Is homework bad? YES! According to research, when students handle a lot of work out of synchronization with their level of development, it could develop significant stress for both parents and children. The National Parents and Teachers Association (NPTA) and National Education Association (NEA) support an average of ten minutes of homework assignment per grade level. They also recommend setting a limit on post-school studying. Experts warn that there may be downsides for small children who do more homework disobeying the ten minutes per grade standard. Donaldson-Pressman told CNN that data shows too much homework doesn’t contribute much to a child’s GPA or grades. She says that too much homework causes deterring attitudes about school, self-confidence, overall classes, quality of life, and social skills. However, a most recent study indicates that kids in early elementary school receive almost three times the average homework. Research by The American Journal in 2015 by 1,100 parents from Rhode Island reveals that 1st and 2nd graders receive approximately 30 minutes of homework in a single night. Kids in kindergarten receive 25 minutes on average, but the NEA and NPTA standards suggest that they should not get homework. All these assignments can lead to family stress. Research indicates that most family fights regarding homework were 200% likely if the parents did not have a college degree(s). In some cases, the parents choose to detach themselves entirely from the whole homework charade.
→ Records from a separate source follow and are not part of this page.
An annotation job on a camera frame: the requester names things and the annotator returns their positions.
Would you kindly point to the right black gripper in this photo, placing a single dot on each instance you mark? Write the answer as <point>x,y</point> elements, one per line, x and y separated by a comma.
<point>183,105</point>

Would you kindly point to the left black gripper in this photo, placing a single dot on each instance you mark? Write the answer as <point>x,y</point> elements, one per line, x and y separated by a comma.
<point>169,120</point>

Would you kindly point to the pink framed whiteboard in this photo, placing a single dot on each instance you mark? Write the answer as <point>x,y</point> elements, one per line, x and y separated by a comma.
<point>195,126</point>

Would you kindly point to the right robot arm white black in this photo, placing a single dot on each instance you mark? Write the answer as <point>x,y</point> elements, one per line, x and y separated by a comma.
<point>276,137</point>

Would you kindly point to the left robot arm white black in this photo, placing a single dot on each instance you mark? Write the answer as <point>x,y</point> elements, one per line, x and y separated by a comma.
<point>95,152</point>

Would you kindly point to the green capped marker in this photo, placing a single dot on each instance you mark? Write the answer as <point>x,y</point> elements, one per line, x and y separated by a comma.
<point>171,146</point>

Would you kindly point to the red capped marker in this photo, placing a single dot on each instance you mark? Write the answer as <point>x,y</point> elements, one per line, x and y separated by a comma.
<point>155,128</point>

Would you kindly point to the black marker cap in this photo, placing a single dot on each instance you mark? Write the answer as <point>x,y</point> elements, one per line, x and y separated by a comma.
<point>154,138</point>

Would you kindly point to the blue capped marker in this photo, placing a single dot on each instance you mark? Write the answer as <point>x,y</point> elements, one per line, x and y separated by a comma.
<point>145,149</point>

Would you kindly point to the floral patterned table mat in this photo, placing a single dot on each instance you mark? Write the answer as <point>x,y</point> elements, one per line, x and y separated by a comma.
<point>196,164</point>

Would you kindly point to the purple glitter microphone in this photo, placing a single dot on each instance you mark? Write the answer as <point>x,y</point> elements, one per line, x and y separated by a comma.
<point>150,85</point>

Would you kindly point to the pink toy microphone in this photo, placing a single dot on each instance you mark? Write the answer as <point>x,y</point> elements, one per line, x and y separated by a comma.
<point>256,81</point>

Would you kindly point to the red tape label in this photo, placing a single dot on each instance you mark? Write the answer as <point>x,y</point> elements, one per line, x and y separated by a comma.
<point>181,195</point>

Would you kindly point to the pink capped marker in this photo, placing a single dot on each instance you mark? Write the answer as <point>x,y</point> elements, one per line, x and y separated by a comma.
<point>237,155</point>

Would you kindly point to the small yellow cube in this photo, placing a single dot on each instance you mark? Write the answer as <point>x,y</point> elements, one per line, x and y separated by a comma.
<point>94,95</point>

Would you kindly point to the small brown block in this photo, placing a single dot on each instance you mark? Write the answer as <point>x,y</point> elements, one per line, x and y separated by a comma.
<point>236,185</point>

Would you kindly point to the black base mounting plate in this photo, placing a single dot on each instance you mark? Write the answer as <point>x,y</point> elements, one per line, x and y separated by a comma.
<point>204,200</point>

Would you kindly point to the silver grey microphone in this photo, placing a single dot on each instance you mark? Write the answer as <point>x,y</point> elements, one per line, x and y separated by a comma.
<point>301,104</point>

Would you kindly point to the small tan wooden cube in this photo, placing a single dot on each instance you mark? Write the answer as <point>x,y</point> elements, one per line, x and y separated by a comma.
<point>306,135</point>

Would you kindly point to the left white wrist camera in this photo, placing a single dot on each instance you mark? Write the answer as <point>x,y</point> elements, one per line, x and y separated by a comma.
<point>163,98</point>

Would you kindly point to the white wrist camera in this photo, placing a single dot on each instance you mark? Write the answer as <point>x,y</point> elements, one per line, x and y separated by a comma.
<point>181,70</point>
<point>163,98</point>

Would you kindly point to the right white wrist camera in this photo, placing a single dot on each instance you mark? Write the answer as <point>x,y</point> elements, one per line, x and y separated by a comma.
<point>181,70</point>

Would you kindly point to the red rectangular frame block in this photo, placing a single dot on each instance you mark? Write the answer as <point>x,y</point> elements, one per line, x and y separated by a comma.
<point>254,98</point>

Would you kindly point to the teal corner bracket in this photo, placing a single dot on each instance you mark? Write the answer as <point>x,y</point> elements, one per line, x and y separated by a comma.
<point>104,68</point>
Consequences affecting high school students
A different study reveals that overburdening students in high school with assignments might take a toll on their well-being. Stanford university in 2013 found that high-performing students who make too much time doing homework may experience more stress, lack of balance in life, physical health problems, and societal alienation. These findings suggest that any homework more than 2 hours in time equivalence per night might be counterproductive. Students who took part in the study confirm doing, on average, slightly more than 3 hours every night.
When conducting the study, 4,300 students from 10 high-performing schools took part. The interview extends to the student’s view of homework. More than 70% of those students confirm having stress over schoolwork. 56% of them list homework as the primary stressor. Only a few students, less than 1%, did not find homework to be stressful. More than 80% of students report having stress-related symptoms during the previous months. 44% report experiencing three or more symptoms including, headache, sleep deprivation, stomach problems, exhaustion, etc. They also found that too much homework time meant students weren’t meeting their development needs or nurturing other crucial life skills. Students were most likely to let go of activities, reduce spending time with family or friends, and have trouble participating in hobbies. Most students feel an obligation to choose between other talents and doing homework.
The pressure to work like an adult takes a toll
An average student in high school attracts so much pressure, including extracurricular activities, college applications, and parent’s expectations. Homework could have a negative effect that manifests through chronic stress, drugs and substance abuse, and emotional exhaustion. In another research, students report receiving at least 3 hours of homework every night. Many students state that they feel the pressure to work hard as an adult. They also add that their workload seems inappropriate for their development and have little time for recreational activities. Two-thirds of the students admit resorting to drugs and alcohol to cope with stress.
Despite homework being a resourceful tool in educational advancement, tutors should be careful not to misuse it as it can have negative impacts on learners.